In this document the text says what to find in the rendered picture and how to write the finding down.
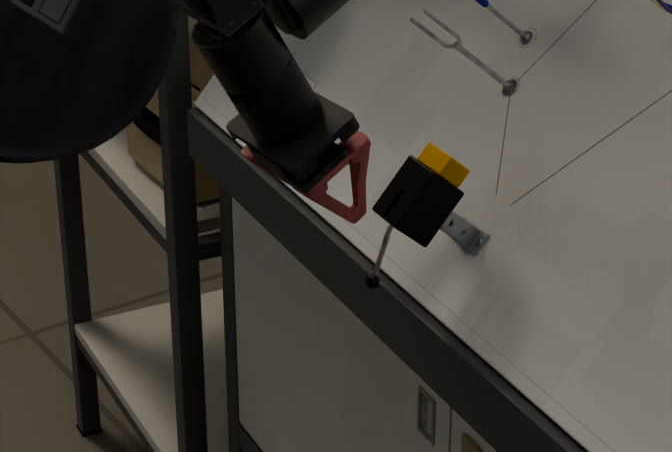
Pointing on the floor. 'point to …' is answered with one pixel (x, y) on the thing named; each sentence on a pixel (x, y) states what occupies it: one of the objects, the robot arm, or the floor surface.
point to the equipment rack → (210, 342)
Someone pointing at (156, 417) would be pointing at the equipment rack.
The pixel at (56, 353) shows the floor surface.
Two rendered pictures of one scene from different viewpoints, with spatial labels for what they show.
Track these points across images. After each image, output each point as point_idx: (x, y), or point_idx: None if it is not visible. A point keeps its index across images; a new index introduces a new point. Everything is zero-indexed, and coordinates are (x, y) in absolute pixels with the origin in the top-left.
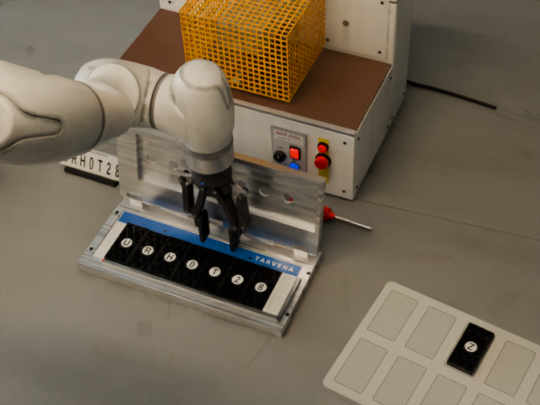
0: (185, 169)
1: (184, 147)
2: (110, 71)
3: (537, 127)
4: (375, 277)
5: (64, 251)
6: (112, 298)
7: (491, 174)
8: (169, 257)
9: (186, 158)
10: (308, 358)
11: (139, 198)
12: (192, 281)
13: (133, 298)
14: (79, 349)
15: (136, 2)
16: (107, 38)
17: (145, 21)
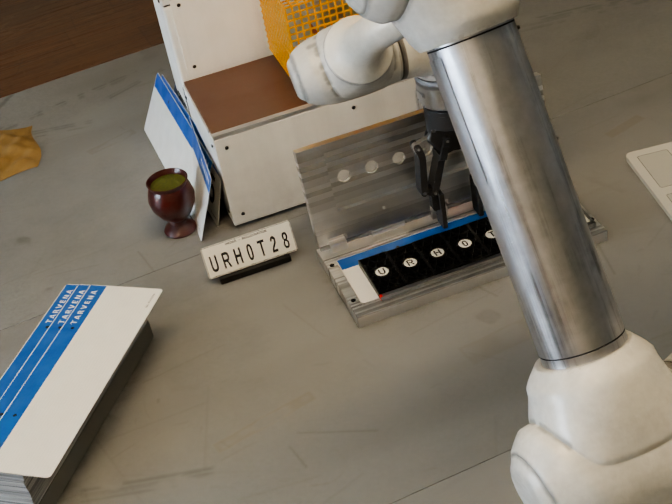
0: (411, 140)
1: (433, 85)
2: (350, 23)
3: (566, 19)
4: (609, 162)
5: (322, 327)
6: (425, 320)
7: (583, 60)
8: (437, 252)
9: (437, 99)
10: (649, 235)
11: (341, 240)
12: (482, 254)
13: (443, 307)
14: (458, 369)
15: (81, 150)
16: (95, 186)
17: (114, 155)
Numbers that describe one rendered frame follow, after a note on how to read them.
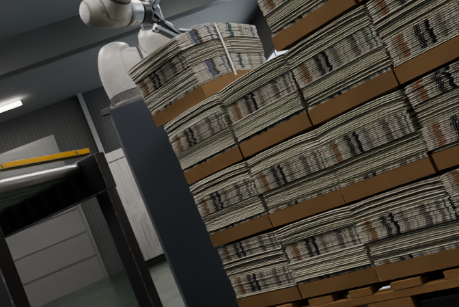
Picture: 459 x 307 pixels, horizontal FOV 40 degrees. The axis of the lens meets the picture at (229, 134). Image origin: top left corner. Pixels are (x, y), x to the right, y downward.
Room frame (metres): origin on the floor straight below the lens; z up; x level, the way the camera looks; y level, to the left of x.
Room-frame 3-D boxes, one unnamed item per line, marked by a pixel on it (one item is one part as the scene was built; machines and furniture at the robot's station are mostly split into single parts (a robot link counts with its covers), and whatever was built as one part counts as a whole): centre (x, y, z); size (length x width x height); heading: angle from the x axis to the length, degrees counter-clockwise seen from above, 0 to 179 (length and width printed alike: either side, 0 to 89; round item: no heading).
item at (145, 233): (9.67, 1.72, 0.87); 1.35 x 1.08 x 1.74; 10
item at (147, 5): (2.10, 0.09, 1.20); 0.09 x 0.07 x 0.08; 136
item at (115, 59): (2.54, 0.31, 1.17); 0.18 x 0.16 x 0.22; 98
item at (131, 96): (2.54, 0.34, 1.03); 0.22 x 0.18 x 0.06; 102
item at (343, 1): (1.78, -0.44, 0.86); 0.38 x 0.29 x 0.04; 136
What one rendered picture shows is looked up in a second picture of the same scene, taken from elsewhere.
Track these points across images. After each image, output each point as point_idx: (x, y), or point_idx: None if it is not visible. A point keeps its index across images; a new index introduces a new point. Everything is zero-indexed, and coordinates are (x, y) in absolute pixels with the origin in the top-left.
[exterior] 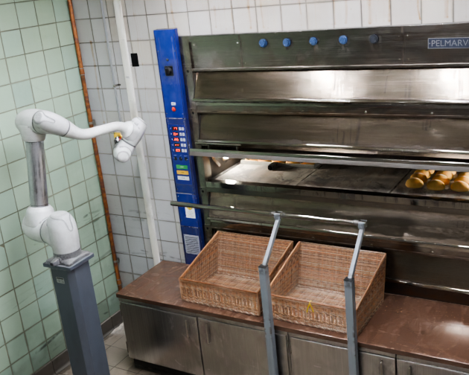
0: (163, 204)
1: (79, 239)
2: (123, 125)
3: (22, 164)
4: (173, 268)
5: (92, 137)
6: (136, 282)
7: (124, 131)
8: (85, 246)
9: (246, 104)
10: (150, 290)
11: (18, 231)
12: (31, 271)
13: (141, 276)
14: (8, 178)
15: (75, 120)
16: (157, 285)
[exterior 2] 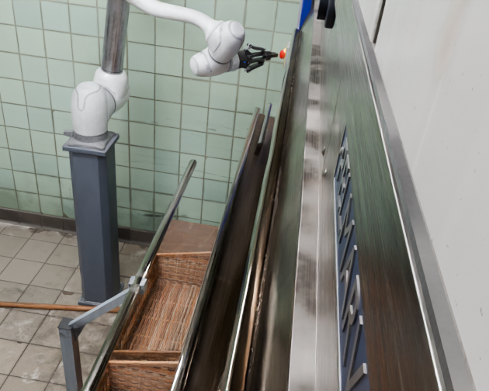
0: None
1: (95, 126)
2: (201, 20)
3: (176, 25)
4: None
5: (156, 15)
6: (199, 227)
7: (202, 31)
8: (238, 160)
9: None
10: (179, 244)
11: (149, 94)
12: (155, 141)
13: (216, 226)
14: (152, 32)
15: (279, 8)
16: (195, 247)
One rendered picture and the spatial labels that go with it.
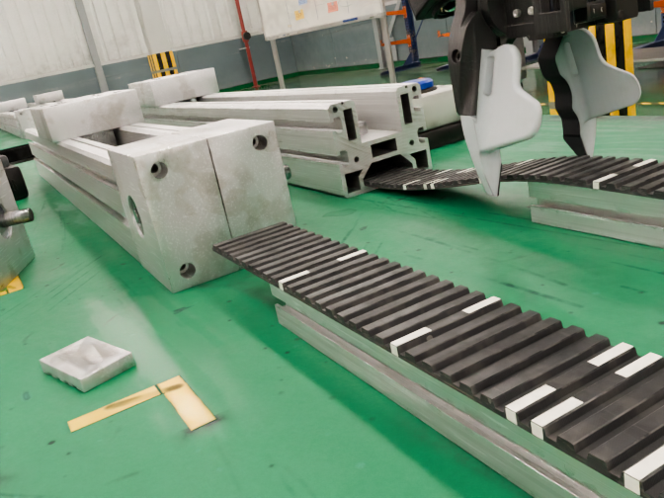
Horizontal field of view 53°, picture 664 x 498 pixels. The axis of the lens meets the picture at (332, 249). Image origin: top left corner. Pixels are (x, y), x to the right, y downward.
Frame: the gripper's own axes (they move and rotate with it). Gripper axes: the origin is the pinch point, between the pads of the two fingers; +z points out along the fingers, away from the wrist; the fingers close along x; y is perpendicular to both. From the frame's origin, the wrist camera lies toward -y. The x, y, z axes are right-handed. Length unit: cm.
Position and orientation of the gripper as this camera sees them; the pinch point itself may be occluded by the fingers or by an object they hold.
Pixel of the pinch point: (532, 162)
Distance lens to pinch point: 47.8
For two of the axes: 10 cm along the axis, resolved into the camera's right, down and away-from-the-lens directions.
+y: 4.8, 1.8, -8.6
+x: 8.6, -3.1, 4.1
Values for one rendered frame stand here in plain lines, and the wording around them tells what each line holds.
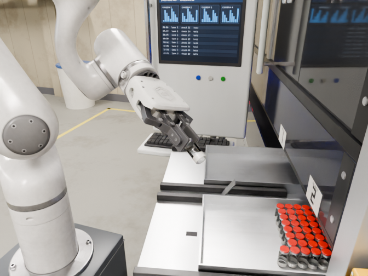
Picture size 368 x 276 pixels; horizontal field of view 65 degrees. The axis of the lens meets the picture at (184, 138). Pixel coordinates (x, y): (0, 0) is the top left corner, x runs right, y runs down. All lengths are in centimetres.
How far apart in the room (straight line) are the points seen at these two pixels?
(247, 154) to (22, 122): 87
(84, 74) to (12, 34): 545
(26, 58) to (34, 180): 536
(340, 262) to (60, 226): 57
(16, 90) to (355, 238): 61
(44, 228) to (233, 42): 107
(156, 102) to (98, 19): 442
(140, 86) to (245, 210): 50
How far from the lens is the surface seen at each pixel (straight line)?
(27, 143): 55
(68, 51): 61
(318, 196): 72
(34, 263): 77
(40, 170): 66
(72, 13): 60
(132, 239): 209
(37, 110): 54
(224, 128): 150
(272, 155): 121
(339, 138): 63
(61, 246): 74
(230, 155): 117
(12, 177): 67
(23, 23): 584
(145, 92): 54
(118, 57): 63
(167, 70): 147
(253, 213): 88
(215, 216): 85
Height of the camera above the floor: 142
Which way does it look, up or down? 24 degrees down
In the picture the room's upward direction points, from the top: straight up
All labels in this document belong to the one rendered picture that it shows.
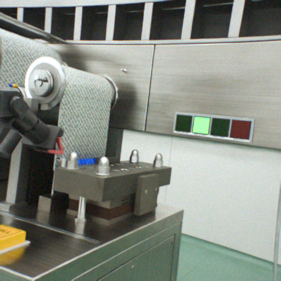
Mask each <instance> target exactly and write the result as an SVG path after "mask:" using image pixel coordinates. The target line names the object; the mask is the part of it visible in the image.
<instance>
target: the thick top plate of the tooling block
mask: <svg viewBox="0 0 281 281"><path fill-rule="evenodd" d="M97 165H98V164H96V163H95V164H89V165H79V166H78V170H71V169H66V168H64V167H55V171H54V182H53V188H52V190H57V191H59V192H64V193H68V194H72V195H76V196H80V197H83V198H87V199H91V200H96V201H100V202H104V201H108V200H112V199H116V198H121V197H122V196H126V195H130V194H134V193H136V191H137V181H138V176H142V175H148V174H152V173H155V174H159V183H158V187H163V186H166V185H169V184H170V182H171V179H170V177H171V173H172V171H171V169H172V167H169V166H164V165H163V167H157V166H152V165H153V164H151V163H148V162H142V161H140V162H129V160H126V161H119V163H112V164H109V166H110V170H109V173H110V175H107V176H104V175H97V174H96V170H97Z"/></svg>
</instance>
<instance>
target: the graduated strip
mask: <svg viewBox="0 0 281 281"><path fill-rule="evenodd" d="M0 214H2V215H5V216H9V217H12V218H16V219H19V220H22V221H25V222H29V223H32V224H35V225H38V226H39V225H40V226H43V227H47V228H50V229H53V230H55V231H58V232H62V233H65V234H69V235H72V236H75V237H78V238H80V239H82V240H86V241H89V242H91V243H95V244H99V243H100V242H102V241H101V240H98V239H95V238H91V237H88V236H86V235H82V234H79V233H76V232H72V231H69V230H67V229H63V228H60V227H56V226H53V225H51V224H47V223H43V222H40V221H36V220H33V219H30V218H27V217H23V216H19V215H16V214H13V213H10V212H6V211H3V210H0Z"/></svg>
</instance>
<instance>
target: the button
mask: <svg viewBox="0 0 281 281"><path fill-rule="evenodd" d="M25 236H26V231H23V230H18V229H16V228H12V227H9V226H5V225H3V224H2V225H0V251H2V250H4V249H6V248H10V247H12V246H14V245H19V244H21V243H24V242H25Z"/></svg>
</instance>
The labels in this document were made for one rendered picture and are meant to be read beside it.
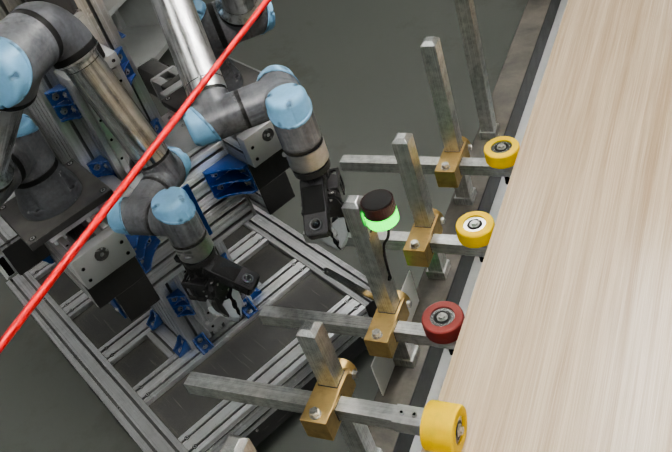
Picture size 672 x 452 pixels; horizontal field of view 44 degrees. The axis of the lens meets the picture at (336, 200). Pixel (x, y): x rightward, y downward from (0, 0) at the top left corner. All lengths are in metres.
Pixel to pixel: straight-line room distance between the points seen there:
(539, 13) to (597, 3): 0.43
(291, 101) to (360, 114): 2.37
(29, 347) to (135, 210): 1.82
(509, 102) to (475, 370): 1.09
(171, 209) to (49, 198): 0.47
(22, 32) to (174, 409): 1.39
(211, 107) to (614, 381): 0.83
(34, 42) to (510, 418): 1.03
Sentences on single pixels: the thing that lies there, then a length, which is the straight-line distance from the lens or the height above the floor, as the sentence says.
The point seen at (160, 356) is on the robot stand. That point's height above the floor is 0.21.
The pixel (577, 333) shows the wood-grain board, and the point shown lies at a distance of 1.53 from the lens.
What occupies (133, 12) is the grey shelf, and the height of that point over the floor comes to 0.22.
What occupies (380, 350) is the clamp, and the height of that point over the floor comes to 0.84.
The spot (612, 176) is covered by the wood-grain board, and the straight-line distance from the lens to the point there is 1.82.
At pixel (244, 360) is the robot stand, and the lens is 2.62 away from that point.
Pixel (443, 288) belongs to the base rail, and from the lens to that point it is 1.92.
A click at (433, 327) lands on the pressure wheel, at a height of 0.91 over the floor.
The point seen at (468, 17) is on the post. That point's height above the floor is 1.07.
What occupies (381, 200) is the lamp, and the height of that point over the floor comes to 1.16.
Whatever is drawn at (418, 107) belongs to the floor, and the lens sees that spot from 3.72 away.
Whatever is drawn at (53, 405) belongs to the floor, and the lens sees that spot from 3.18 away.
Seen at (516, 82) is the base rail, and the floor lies 0.70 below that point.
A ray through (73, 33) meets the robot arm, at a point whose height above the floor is 1.49.
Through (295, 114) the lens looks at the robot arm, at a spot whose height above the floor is 1.34.
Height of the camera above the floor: 2.09
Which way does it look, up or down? 39 degrees down
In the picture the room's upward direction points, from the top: 20 degrees counter-clockwise
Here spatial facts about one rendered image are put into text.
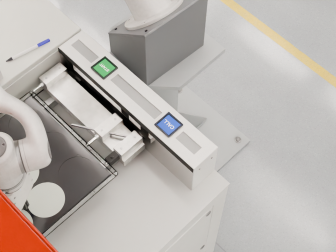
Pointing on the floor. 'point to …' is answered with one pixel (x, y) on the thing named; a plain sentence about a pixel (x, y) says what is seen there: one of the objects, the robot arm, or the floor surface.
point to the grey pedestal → (188, 67)
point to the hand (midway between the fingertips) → (21, 203)
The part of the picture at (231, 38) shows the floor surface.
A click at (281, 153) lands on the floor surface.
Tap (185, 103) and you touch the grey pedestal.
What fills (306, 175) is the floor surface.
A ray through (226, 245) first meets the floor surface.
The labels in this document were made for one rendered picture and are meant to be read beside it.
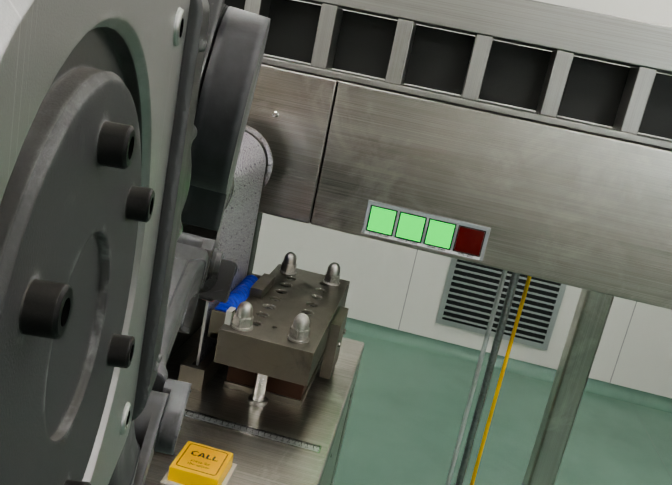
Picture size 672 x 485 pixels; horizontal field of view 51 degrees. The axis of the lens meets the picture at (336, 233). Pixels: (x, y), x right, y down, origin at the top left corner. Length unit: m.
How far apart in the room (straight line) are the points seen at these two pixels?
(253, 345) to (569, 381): 0.83
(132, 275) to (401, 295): 3.77
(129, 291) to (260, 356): 1.00
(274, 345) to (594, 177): 0.69
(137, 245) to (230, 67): 0.12
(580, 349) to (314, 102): 0.81
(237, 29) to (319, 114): 1.14
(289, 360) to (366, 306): 2.83
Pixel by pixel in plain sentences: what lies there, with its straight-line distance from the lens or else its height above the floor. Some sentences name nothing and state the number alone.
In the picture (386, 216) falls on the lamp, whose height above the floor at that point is 1.20.
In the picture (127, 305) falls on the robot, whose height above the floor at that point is 1.44.
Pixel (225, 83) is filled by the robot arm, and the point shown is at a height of 1.48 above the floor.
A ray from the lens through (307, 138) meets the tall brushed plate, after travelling 1.42.
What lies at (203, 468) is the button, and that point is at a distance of 1.01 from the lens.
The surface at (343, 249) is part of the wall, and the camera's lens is 3.88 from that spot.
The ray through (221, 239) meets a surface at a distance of 1.18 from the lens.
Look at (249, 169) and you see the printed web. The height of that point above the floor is 1.26.
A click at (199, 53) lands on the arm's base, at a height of 1.49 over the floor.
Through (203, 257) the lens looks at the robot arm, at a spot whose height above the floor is 1.21.
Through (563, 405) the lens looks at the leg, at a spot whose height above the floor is 0.82.
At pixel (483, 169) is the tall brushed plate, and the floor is 1.33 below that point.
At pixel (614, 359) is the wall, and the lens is 4.11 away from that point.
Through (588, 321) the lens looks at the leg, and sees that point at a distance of 1.67.
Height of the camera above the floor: 1.50
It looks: 15 degrees down
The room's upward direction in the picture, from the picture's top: 12 degrees clockwise
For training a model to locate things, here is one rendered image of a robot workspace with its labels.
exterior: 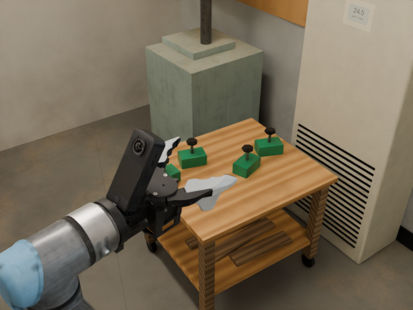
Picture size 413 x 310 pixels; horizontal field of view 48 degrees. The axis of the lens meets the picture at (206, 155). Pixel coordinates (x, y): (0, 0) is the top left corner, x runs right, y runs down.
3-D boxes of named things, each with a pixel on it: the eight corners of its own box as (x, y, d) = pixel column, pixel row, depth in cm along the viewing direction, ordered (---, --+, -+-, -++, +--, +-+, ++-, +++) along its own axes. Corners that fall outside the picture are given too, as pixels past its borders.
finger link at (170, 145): (162, 155, 83) (145, 189, 76) (163, 128, 79) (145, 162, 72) (179, 159, 82) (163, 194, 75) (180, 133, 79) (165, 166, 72)
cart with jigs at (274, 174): (246, 200, 256) (252, 96, 220) (320, 267, 217) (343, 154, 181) (139, 248, 227) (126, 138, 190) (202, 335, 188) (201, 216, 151)
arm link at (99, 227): (61, 205, 62) (97, 241, 58) (90, 189, 65) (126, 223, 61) (66, 241, 67) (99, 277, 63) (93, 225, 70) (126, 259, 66)

AIM OF THE TASK: Copy out the lines above exactly, beginning at the one that contains "(61, 246): 74" and ending at the one that contains "All labels in".

ANSWER SECTION:
(61, 246): 74
(230, 155): 117
(12, 177): 67
(23, 23): 584
(145, 92): 54
(118, 57): 63
(167, 70): 147
(253, 213): 88
(215, 216): 85
Height of the camera above the floor: 142
Which way does it look, up or down? 24 degrees down
In the picture the room's upward direction points, from the top: straight up
All labels in this document belong to the one rendered picture that it shows.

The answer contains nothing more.